◆ **About this task**: All the data should be repeated exactly. Any image in it is left out.

◆ **Supplied material**:
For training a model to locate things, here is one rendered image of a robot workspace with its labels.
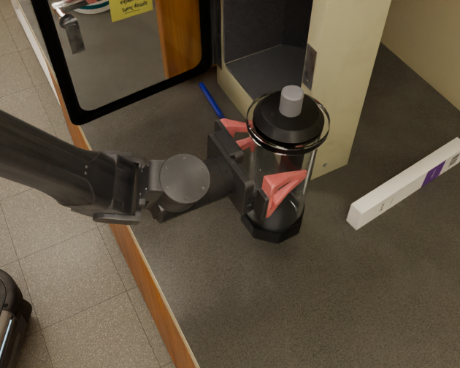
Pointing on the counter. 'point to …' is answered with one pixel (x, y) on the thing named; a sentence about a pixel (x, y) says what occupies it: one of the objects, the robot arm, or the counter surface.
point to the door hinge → (216, 32)
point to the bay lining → (263, 25)
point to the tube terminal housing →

◆ **Problem solution**:
For training a model to locate things, here is one rendered image of a robot workspace with its labels.
Pointing on the counter. 'point to …' is answered with one pixel (x, y) on the thing named; a sentence about a pixel (x, y) says what occupies it: one of the objects, the robot arm, or the counter surface.
point to the door hinge → (216, 32)
point to the bay lining → (263, 25)
point to the tube terminal housing →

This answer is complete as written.